▸ DESCRIPTION OF THE TASK
Look through the entries below. Say how many lines include "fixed", with nothing added.

▸ GIVEN RECORDS

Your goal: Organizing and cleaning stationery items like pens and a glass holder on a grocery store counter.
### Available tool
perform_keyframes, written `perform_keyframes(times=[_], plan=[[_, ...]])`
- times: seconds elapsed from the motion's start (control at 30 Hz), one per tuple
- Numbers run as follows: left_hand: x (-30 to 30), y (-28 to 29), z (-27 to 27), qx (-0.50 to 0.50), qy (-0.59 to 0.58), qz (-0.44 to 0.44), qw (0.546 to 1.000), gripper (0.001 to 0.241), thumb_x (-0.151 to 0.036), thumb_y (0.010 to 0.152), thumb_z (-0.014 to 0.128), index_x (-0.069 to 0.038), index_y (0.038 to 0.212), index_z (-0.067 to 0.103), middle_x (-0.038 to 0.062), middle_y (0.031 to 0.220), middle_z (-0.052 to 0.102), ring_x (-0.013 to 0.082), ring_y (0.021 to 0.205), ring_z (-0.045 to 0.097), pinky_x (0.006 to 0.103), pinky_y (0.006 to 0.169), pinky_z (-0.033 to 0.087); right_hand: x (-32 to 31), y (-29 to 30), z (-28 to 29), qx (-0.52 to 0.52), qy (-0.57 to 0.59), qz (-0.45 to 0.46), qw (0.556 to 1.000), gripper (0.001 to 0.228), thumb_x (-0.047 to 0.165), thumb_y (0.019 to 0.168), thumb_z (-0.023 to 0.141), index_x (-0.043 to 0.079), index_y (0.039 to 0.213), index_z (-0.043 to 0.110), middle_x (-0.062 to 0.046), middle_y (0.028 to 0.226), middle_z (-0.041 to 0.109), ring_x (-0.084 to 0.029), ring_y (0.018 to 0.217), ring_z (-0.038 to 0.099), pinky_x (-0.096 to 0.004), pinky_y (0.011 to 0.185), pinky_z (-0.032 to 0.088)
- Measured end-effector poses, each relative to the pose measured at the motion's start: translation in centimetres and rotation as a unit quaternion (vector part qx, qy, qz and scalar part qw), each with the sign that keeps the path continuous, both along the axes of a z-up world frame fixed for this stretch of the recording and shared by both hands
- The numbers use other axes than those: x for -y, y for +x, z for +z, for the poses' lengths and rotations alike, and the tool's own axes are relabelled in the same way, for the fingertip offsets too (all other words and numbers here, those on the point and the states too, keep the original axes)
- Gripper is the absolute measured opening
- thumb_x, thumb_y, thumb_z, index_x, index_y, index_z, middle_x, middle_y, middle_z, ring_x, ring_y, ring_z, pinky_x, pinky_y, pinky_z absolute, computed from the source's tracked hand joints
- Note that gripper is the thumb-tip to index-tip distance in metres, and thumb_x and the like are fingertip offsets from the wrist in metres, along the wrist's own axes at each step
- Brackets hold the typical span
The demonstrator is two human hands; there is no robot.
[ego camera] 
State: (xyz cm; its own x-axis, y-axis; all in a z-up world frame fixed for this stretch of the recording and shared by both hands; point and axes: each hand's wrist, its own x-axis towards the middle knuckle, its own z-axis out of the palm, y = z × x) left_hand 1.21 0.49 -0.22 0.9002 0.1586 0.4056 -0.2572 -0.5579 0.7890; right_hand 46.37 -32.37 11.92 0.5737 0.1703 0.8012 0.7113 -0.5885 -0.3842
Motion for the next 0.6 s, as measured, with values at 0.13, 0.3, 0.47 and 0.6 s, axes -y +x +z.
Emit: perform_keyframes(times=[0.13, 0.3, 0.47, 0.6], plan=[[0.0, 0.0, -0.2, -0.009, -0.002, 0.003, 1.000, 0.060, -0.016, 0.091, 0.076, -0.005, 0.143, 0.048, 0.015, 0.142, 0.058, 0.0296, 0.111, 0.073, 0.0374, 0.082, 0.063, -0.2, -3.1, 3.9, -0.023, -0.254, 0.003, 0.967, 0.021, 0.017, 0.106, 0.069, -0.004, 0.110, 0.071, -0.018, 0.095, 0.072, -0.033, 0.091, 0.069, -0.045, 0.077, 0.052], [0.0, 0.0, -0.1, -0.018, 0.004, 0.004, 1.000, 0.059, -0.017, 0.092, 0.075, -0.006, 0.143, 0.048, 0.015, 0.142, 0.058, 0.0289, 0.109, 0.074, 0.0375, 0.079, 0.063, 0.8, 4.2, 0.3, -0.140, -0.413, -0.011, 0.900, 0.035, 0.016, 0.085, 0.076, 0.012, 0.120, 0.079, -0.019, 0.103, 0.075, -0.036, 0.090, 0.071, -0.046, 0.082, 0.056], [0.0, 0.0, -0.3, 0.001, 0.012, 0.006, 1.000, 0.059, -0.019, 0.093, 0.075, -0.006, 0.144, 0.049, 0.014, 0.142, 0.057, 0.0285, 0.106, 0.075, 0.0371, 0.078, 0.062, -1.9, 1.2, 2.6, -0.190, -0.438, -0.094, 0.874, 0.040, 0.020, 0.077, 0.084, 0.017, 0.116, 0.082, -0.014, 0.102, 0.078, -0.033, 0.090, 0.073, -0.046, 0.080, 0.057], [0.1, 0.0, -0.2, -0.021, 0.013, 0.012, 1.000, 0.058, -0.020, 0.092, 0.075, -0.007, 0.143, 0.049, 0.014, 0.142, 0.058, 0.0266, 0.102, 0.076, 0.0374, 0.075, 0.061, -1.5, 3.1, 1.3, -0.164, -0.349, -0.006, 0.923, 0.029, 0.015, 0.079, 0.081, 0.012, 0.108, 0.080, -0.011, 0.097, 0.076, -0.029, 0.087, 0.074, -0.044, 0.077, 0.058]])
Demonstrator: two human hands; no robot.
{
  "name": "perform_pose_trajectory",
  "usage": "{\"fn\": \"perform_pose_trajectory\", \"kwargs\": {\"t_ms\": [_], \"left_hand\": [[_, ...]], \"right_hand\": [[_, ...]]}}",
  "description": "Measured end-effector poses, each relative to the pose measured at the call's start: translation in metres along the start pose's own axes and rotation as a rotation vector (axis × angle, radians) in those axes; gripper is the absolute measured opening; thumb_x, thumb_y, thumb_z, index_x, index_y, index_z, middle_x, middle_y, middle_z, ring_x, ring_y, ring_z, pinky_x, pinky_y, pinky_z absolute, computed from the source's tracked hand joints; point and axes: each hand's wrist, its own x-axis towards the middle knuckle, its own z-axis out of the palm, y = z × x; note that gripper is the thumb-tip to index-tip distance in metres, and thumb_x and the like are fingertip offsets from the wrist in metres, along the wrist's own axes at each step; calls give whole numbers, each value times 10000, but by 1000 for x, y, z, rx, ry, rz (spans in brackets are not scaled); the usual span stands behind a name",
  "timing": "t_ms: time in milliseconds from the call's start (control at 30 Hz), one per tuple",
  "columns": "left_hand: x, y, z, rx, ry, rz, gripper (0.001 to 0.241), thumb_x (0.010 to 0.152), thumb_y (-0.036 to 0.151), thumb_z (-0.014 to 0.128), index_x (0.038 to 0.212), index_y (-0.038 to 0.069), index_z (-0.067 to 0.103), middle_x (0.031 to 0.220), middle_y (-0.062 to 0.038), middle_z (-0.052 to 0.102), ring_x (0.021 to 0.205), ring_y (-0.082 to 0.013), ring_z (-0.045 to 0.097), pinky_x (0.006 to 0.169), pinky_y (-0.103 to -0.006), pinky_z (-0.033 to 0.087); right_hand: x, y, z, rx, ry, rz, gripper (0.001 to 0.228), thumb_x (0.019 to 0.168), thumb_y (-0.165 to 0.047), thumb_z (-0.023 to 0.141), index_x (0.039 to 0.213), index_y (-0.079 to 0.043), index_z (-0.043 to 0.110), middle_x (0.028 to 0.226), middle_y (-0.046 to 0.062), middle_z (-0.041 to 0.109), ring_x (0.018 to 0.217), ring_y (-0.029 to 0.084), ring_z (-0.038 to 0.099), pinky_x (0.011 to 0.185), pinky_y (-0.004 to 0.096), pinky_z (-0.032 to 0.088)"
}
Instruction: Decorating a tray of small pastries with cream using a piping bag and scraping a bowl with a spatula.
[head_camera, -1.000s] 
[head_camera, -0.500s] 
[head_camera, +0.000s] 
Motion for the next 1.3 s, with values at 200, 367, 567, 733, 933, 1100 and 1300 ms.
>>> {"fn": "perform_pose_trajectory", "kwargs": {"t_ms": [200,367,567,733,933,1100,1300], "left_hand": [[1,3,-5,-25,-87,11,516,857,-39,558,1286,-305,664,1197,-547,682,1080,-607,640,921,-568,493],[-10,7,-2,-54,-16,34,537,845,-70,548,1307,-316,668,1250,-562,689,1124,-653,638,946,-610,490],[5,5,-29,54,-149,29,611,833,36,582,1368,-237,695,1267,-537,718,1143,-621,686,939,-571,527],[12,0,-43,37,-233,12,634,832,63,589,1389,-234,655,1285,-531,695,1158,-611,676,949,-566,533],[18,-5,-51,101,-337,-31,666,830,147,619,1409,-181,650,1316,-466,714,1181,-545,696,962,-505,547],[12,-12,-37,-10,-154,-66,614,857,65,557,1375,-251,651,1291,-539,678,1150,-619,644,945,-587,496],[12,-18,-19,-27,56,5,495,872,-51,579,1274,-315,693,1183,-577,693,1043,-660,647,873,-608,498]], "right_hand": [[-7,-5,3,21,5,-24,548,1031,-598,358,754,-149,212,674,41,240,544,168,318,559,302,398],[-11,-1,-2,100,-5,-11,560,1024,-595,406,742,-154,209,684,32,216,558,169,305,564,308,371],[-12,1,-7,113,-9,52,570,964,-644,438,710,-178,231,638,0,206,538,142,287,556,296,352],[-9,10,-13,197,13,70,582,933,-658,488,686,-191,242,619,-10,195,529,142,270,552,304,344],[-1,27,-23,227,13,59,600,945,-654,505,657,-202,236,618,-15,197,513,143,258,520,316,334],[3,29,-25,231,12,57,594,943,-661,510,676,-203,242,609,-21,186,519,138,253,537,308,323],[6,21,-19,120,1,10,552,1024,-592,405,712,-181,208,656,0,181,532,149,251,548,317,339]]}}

▸ ANSWER AREA
2